To investigate the explosion flame development and propagation mechanism of coated aluminum powder, a shell and core structure of stearic acid-coated aluminum powder (SA@Al) was prepared using the solvent evaporation method. The influence of dust concentration on the explosion flame propagation characteristics of SA@Al dust with coating concentrations of 5%, 10%, and 15% was experimentally studied using an improved Hartmann tube. Flame propagation behavior was observed through high-speed photography, and the flame propagation velocity was calculated. The kinetic characteristics of the gas-phase explosion reaction were analyzed using CHEMKIN-PRO software to reveal the mechanism of SA@Al dust explosion flame propagation. The results indicated that as the dust concentration increased, the fullness and continuity of the explosion flames for 5%, 10%, and 15% SA@Al dust first increased and then decreased, with the average flame propagation velocity showing a trend of first rising and then falling. The flame propagation velocity reached its maximum at a dust concentration of 500 g/m³. In contrast, the explosion flame propagation velocity of pure aluminum powder reached its maximum at 750 g/m³, suggesting that the stearic acid coating layer promotes the propagation of the aluminum powder explosion flame. Additionally, under each dust concentration, the explosion flame of 10% coating concentration SA@Al was the most intense, with the highest average flame propagation velocity.
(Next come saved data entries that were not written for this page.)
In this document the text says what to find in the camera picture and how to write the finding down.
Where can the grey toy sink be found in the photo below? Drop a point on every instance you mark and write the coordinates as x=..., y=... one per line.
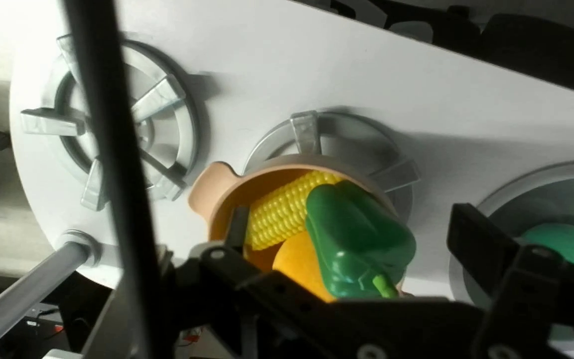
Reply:
x=552, y=192

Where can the grey toy stove burner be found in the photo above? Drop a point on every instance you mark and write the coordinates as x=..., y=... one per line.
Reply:
x=159, y=101
x=303, y=131

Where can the yellow toy corn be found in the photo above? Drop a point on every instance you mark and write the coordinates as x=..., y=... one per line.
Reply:
x=279, y=210

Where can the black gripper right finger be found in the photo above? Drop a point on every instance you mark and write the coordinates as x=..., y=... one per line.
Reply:
x=482, y=250

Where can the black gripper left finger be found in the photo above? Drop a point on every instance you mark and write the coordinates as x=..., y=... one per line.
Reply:
x=237, y=230

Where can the grey toy kitchen pole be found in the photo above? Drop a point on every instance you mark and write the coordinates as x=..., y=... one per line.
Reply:
x=20, y=292

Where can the green plush ball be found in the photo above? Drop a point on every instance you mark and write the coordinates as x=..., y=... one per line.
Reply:
x=566, y=242

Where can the tan toy bowl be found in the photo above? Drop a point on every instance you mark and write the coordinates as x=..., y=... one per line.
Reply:
x=209, y=192
The temperature rise of the SA@Al explosion flame with different dust concentrations mainly consisted of two stages: a rapid heating stage and a slow heating stage. The rapid heating stage exhibited higher temperature sensitivity for reactions R2, R11, and R10, while the slow heating stage exhibited higher temperature sensitivity for reactions R5 and R11. The dust concentration significantly affected the rate of temperature rise in the slow heating stage, resulting in the highest explosion equilibrium temperature for SA@Al at 500 g/m³. The combustion of the stearic acid coating promoted the oxidation of the aluminum core, thereby strengthening the explosion reaction. However, high dust concentration led to limitations in O radicals, which weakened the reaction intensity to some extent.